Work instructions: The data below should be printed in full, exactly, and without any of its images.

........

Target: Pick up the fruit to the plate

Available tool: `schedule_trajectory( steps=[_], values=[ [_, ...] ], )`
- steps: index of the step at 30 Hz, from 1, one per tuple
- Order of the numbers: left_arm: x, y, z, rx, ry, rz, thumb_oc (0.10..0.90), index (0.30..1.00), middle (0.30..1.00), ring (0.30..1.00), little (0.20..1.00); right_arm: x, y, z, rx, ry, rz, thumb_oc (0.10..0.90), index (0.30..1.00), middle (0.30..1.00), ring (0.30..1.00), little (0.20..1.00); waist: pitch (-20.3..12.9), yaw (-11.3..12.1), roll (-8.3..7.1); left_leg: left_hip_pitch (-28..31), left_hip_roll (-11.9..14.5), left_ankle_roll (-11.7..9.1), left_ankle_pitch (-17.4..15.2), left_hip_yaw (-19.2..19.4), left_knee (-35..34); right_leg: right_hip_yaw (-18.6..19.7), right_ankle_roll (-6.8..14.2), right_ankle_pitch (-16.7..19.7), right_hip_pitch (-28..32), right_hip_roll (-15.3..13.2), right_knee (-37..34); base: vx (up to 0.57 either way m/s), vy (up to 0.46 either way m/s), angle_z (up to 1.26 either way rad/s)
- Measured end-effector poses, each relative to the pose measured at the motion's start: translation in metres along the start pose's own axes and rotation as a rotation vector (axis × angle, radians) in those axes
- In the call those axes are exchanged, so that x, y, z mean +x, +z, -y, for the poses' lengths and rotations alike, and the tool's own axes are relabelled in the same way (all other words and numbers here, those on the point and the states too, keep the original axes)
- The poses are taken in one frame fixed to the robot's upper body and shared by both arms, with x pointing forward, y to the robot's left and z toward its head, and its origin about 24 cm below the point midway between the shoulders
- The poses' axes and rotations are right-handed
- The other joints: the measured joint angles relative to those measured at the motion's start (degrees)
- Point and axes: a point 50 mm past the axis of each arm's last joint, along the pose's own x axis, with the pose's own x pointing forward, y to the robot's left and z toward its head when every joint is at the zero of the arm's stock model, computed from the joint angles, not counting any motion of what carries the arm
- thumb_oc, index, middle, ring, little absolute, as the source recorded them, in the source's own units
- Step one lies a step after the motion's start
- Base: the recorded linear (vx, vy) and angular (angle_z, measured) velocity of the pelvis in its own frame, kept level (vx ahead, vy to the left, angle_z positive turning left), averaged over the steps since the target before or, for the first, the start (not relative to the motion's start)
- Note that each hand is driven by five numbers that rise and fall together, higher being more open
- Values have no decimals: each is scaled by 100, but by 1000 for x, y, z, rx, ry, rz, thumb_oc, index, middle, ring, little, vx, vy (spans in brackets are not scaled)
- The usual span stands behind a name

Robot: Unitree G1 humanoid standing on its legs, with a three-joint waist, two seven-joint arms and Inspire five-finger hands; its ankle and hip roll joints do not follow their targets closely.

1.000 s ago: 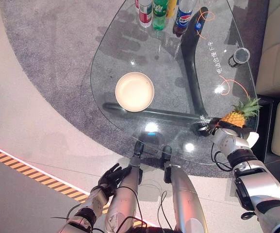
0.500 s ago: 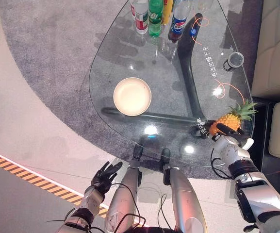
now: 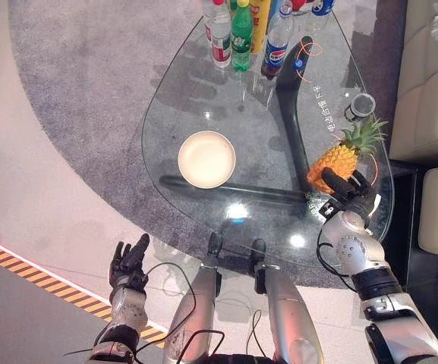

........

Reply to the exercise:
Target: Pick up the fruit to the plate

Available tool: `schedule_trajectory( steps=[_], values=[ [_, ...] ], )`
- steps: index of the step at 30 Hz, from 1, one per tuple
- Order of the numbers: left_arm: x, y, z, rx, ry, rz, thumb_oc (0.10..0.90), index (0.30..1.00), middle (0.30..1.00), ring (0.30..1.00), little (0.20..1.00); right_arm: x, y, z, rx, ry, rz, thumb_oc (0.10..0.90), index (0.30..1.00), middle (0.30..1.00), ring (0.30..1.00), little (0.20..1.00); waist: pitch (-20.3..12.9), yaw (-11.3..12.1), roll (-8.3..7.1); left_leg: left_hip_pitch (-28..31), left_hip_roll (-11.9..14.5), left_ankle_roll (-11.7..9.1), left_ankle_pitch (-17.4..15.2), left_hip_yaw (-19.2..19.4), left_knee (-35..34); right_leg: right_hip_yaw (-18.6..19.7), right_ankle_roll (-6.8..14.2), right_ankle_pitch (-16.7..19.7), right_hip_pitch (-28..32), right_hip_roll (-15.3..13.2), right_knee (-37..34); base: vx (up to 0.57 either way m/s), vy (up to 0.46 either way m/s), angle_z (up to 1.26 either way rad/s)
- Measured end-effector poses, each relative to the pose measured at the motion's start: translation in metres along the start pose's own axes and rotation as a rotation vector (axis × angle, radians) in those axes
- In the call those axes are exchanged, so that x, y, z mean +x, +z, -y, for the poses' lengths and rotations alike, and the tool's own axes are relabelled in the same way (all other words and numbers here, those on the point and the states too, keep the original axes)
- The poses are taken in one frame fixed to the robot's upper body and shared by both arms, with x pointing forward, y to the robot's left and z toward its head, and its origin about 24 cm below the point midway between the shoulders
- The poses' axes and rotations are right-handed
- The other joints: the measured joint angles relative to those measured at the motion's start (degrees)
- Point and axes: a point 50 mm past the axis of each arm's last joint, along the pose's own x axis, with the pose's own x pointing forward, y to the robot's left and z toward its head when every joint is at the zero of the arm's stock model, computed from the joint angles, not counting any motion of what carries the arm
- thumb_oc, index, middle, ring, little absolute, as the source recorded them, in the source's own units
- Step one lies a step after the motion's start
- Base: the recorded linear (vx, vy) and angular (angle_z, measured) velocity of the pelvis in its own frame, kept level (vx ahead, vy to the left, angle_z positive turning left), averaged over the steps since the target before or, for the first, the start (not relative to the motion's start)
- Note that each hand is driven by five numbers that rise and fall together, higher being more open
- Values have no decimals: each is scaled by 100, but by 1000 for x, y, z, rx, ry, rz, thumb_oc, index, middle, ring, little, vx, vy (spans in brackets are not scaled)
- The usual span stands behind a name

Robot: Unitree G1 humanoid standing on its legs, with a three-joint waist, two seven-joint arms and Inspire five-finger hands; its ankle and hip roll joints do not follow their targets closely.

1.000 s ago: 
0.500 s ago: 
now: 

This output requires no further additions.